* **What the task asks**
Return all lines in the data where the string "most" can be found.

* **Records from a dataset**
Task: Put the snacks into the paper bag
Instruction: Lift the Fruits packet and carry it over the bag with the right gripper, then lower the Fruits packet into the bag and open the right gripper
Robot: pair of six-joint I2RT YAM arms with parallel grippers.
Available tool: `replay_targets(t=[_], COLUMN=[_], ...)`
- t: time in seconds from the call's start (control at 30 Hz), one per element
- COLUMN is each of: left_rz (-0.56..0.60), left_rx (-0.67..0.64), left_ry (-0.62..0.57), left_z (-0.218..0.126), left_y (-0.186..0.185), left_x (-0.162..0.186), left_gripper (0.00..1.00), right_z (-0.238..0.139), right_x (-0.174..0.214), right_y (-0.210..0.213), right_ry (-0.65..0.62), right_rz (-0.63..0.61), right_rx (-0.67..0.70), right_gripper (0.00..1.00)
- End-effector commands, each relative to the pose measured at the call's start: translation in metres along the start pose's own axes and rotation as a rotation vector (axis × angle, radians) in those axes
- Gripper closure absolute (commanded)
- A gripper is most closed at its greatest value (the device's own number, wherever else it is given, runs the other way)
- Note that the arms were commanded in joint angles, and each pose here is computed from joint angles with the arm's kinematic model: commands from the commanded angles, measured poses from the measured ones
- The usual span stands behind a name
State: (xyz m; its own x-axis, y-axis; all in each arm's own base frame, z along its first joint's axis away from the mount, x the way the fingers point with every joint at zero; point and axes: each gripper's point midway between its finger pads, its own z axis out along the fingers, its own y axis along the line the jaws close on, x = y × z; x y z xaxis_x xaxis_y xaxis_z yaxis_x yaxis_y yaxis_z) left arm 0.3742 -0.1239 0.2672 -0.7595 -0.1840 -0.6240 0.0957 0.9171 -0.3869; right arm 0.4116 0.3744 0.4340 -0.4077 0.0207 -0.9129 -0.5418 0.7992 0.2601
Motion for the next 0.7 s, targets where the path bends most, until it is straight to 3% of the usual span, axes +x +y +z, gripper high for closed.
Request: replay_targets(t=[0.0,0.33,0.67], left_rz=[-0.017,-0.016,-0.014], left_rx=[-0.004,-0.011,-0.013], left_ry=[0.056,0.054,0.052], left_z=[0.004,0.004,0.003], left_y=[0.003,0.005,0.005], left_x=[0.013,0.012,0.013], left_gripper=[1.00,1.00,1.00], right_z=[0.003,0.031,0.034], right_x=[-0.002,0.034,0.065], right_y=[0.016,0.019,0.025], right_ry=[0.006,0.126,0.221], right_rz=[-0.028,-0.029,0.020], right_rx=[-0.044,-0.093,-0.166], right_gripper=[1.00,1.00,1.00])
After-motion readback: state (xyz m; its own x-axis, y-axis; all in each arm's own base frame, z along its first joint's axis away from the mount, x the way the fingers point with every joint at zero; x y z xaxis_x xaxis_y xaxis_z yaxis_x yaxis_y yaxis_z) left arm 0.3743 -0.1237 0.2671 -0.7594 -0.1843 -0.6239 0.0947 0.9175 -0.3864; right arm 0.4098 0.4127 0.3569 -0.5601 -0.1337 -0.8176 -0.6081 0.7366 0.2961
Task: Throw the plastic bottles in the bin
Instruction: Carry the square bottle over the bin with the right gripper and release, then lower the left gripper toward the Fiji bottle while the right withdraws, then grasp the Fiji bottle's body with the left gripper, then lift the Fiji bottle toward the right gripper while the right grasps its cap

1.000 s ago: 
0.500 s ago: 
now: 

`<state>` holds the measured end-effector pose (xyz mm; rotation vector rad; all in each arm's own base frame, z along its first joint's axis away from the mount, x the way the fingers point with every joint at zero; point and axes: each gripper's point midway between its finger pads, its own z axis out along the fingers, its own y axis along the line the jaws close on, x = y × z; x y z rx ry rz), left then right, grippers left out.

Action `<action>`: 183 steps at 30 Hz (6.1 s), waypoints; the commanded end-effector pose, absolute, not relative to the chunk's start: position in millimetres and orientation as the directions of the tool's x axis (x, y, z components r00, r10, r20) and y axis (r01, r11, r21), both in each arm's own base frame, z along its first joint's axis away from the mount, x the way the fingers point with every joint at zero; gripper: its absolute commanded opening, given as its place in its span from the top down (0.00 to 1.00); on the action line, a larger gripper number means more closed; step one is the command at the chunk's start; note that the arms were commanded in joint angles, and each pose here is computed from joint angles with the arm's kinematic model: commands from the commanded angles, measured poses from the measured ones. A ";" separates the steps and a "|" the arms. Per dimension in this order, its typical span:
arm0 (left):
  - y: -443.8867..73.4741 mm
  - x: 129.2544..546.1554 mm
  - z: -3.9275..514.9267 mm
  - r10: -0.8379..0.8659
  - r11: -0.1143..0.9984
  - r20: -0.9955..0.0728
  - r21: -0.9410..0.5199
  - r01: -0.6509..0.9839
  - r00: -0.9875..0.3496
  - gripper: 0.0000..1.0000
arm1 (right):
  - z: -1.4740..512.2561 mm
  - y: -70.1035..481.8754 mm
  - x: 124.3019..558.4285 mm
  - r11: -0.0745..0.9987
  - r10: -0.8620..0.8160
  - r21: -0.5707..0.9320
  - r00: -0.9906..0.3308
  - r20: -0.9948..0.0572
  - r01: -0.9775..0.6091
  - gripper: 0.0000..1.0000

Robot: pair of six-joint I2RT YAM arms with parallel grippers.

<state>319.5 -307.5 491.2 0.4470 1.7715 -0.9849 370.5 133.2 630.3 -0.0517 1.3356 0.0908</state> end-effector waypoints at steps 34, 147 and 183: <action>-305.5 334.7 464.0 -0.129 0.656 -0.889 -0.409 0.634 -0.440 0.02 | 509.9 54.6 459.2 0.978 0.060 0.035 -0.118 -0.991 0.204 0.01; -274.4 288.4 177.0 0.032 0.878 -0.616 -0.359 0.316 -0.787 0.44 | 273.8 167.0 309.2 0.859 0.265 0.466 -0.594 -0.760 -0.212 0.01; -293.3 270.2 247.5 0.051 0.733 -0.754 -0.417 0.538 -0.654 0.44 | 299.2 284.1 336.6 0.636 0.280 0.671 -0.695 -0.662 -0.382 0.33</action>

* **Answer area**
- A gripper is most closed at its greatest value (the device's own number, wherever else it is given, runs the other way)
Motion for the next 0.7 s, targets where the path bends most, until it is straight to 3% of the usual span, axes +x +y +z, gripper high for closed.

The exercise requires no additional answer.